Basant — Thu, 03 Oct 2013 10:14:34 +0000

Thanks for explian in the depth of FS4SP primaty key concept with respect of internalId and contentid.

By: Mikael Svenson

Mikael Svenson — Wed, 11 Jan 2012 19:20:10 +0000

Christian,

This is somewhat correct but also wrong.

If you add another Content SSA and point it towards a different collection than the first one, for example “sp2″ instead of “sp”, this will work just fine as the collection name is appended to the internal id in FS4SP. And you will not get a collision on ID’s in FS4SP. Yes, the same ID will appear in two Content SSA’s, but this works just fine.

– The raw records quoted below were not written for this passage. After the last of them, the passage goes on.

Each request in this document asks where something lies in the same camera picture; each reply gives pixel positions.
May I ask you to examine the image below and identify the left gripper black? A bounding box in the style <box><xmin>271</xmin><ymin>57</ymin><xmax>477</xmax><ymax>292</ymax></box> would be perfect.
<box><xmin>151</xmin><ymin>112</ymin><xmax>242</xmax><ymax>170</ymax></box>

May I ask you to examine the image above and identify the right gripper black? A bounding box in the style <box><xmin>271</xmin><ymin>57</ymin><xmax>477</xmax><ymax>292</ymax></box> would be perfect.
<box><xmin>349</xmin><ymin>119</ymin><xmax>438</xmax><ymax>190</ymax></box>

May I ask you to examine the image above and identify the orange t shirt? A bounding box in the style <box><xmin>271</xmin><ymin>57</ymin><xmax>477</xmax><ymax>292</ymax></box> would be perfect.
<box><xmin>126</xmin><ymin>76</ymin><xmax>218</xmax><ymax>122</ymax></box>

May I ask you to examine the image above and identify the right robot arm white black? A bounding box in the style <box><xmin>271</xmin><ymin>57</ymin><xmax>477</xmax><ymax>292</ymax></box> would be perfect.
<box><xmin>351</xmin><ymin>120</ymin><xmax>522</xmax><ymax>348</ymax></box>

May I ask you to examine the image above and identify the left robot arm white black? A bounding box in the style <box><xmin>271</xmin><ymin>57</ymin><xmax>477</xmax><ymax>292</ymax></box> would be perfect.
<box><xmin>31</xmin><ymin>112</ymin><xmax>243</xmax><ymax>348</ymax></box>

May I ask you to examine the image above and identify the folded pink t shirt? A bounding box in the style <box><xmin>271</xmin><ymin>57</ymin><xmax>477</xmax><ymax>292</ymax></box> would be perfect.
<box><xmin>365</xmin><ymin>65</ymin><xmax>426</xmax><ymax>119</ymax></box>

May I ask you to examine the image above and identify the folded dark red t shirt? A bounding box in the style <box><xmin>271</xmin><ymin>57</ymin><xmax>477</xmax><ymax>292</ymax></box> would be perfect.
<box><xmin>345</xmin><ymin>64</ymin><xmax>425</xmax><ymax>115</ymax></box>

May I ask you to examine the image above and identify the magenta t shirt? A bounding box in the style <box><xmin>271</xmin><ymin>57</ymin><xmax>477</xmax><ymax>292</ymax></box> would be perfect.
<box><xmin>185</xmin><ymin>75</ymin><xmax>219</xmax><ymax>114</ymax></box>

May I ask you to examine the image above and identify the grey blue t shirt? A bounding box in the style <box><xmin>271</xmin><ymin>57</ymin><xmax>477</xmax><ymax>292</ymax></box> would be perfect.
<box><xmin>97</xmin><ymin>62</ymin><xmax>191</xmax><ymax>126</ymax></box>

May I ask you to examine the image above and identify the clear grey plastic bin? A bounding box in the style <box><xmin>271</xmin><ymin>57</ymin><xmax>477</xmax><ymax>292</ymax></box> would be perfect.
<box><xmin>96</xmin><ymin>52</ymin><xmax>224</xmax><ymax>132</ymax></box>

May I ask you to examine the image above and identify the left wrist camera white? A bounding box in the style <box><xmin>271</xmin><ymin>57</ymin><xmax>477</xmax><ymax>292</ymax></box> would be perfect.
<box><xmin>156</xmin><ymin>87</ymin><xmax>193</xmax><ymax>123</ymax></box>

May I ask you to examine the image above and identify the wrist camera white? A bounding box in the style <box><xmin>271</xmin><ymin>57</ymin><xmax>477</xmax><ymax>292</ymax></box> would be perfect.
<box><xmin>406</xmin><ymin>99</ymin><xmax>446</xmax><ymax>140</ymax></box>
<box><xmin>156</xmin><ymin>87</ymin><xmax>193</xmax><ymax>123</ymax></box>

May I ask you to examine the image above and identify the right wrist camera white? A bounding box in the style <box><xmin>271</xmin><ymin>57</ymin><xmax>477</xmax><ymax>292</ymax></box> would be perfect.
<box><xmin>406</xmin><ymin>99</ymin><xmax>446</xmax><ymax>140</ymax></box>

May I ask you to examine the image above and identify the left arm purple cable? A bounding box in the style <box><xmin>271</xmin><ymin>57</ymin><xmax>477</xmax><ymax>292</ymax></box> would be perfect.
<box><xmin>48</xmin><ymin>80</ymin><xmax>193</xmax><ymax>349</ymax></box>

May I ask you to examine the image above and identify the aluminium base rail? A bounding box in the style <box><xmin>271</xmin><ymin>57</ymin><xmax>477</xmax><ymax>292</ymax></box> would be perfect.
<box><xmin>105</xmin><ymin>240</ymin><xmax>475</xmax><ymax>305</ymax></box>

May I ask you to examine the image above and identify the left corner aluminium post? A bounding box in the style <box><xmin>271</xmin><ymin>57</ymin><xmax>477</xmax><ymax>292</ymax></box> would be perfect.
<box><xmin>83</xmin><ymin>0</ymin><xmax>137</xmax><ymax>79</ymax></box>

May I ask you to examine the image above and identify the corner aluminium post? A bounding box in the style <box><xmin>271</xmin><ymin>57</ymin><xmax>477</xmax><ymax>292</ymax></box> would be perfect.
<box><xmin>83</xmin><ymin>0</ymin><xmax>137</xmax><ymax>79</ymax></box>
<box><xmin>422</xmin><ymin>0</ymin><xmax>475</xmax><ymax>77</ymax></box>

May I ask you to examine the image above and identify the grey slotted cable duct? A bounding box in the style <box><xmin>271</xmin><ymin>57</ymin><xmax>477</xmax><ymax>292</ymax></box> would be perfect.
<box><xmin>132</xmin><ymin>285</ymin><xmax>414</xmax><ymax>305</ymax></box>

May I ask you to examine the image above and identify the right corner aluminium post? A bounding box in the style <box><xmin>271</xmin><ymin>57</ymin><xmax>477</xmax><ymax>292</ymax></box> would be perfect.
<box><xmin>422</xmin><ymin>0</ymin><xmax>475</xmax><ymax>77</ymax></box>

By: Christian Marshall Rieck

Christian Marshall Rieck — Wed, 11 Jan 2012 13:07:58 +0000

Just to elaborate on “Luckily, SharePoint makes sure to assign the Item IDs so that they’re unique across all collections, hence creating unique internalid:s even though the items are in the same collection.”

SharePoint will generate this unique ID with a counter. The counter is stored in the Content SSA and this is the reason why you cannot have more than one Content SSA, they would generate the same ID for different documents.

By: Marcus Johansson

Marcus Johansson — Fri, 06 Jan 2012 13:53:35 +0000

Hi Ben,

Glad it was useful!

I guess you’re thinking of this tool http://gallery.technet.microsoft.com/scriptcenter/14105abb-29da-43fd-90f4-ac12f1a0233a ?

It asks for the internalid and the contentid, so in your case the contentid should be the full URL that was crawled, and the internalid is derived from the contentid as explained in the post above.

By: Ben Liang

Ben Liang — Thu, 05 Jan 2012 16:42:57 +0000

Timely tip indeed. I was trying to figure out why some items in my index have contentid that is not an integer. Microsoft has a PowerShell script (GetFiXML) that seems to require an integer contentid. So I guess I am out of luck when it comes to getting FiXML for content indexed by FAST Web Crawler.

By: Mikael Svenson

Mikael Svenson — Sun, 18 Dec 2011 19:48:55 +0000

Good explanation Marcus!

The good thing about using MD5′s is that the index can be independent of any crawler framework and still generate an internal ID to represent the item.

The bad part however is that, although minuscule, there is a chance of ID overlap, as it’s a check sum.

Storing an integer in the search index also take less space than md5 and will in most cases be more optimal. Time will tell if we can still use multiple crawler frameworks in the future, or if MS optimize it forcing everything via the SP crawler framework. Having one crawler framework makes maintenance a bit easier imo.